Illinois Tax Increases Will Undermine Job Growth and Economic Recovery

January 12, 2011

Legislature Passes Steep Hikes on Individual, Corporate Income

Washington, DC, January 12, 2011-Late last night the Illinois state legislature approved a plan to significantly increase individual and corporate income tax rates in order to help close a $13 billion budget deficit. According to a new analysis by the Tax Foundation, however, this change would discourage new investment and business development in Illinois and put the state at a competitive disadvantage among its neighbors.

The plan, which awaits the signature of Gov. Pat Quinn, raises the individual income tax by two-thirds and increases the corporate tax rate by 30%. These rate increases are slightly lower than the package originally proposed, which would have raised individual and corporate tax rates 75% and 49%, respectively, and increased the cigarette tax by one dollar a pack.

"These changes are definitely going to impact Illinois's attractiveness to business and individuals," said Tax Foundation Director of State Projects Joseph Henchman. "The state legislature obviously needs to address the state's budget deficit, but the solution should include a top-down reassessment of public services rather than simply pushing rates as high as politically possible."

The tax increases are projected to raise an additional $6.5 billion in revenue for 2011, and be coupled with a two percent annual limit on the growth of state spending through the 2015 fiscal year. If the state's budget exceeds the agreed on limits, tax rates would revert to current levels.

"Illinois's tax climate ranked 23rd in the country last year in terms of favorable places to do business, but that ranking has now dropped to 36th—a sign that the state has, overnight, become a significantly less attractive place to invest," said Tax Foundation Staff Economist Kail Padgitt. "The new corporate tax hikes will give the state the fourth-highest rates in the country, undermining the state's ability to foster business development—in particular relative to its lower-tax neighbors like Indiana and Missouri."

Tax increases this severe will likely only accelerate the trend of Illinois losing out economically because of the outbound migration of taxpayers to other states. According to the Tax Foundation's State-to-State Migration Calculator, Illinois lost almost $32 billion in income on net from residents who moved to other states between 1993 and 2008.

Tax Foundation Fiscal Fact #256, "Illinois Approves Sharp Income Tax Increase, Fourth-Highest Corporate Tax Rate" by Joseph Henchman and Kail Padgitt is available here.

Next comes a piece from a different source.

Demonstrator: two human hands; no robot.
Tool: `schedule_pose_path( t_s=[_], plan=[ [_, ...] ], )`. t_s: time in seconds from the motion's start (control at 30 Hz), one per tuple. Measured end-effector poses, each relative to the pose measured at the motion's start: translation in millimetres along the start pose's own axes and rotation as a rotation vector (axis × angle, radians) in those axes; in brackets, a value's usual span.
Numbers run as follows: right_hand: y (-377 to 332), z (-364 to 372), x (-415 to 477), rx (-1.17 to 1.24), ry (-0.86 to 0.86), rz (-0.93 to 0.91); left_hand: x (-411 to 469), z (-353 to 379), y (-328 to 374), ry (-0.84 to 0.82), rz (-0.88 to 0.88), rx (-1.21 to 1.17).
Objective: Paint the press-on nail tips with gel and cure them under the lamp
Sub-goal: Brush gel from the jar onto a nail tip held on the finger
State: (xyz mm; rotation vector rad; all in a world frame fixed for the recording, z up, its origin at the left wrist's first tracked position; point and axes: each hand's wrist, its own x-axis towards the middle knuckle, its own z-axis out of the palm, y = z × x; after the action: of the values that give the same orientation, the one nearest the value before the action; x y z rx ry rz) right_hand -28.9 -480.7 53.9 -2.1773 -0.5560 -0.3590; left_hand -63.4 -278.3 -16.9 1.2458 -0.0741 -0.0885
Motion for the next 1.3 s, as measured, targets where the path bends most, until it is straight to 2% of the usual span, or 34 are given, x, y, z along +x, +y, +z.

Note: This report was revised on January 18, 2011 to account for a correction to the method of calculating Iowa’s effective corporate income tax rate. Iowa’s statutory rate is 12%, but lower due to partial federal deductibility. After accounting for the correction, Iowa’s effective rate is higher than Illinois’s new rate, meaning that Illinois will have the fourth-highest corporate income tax, instead of third-highest as previously reported.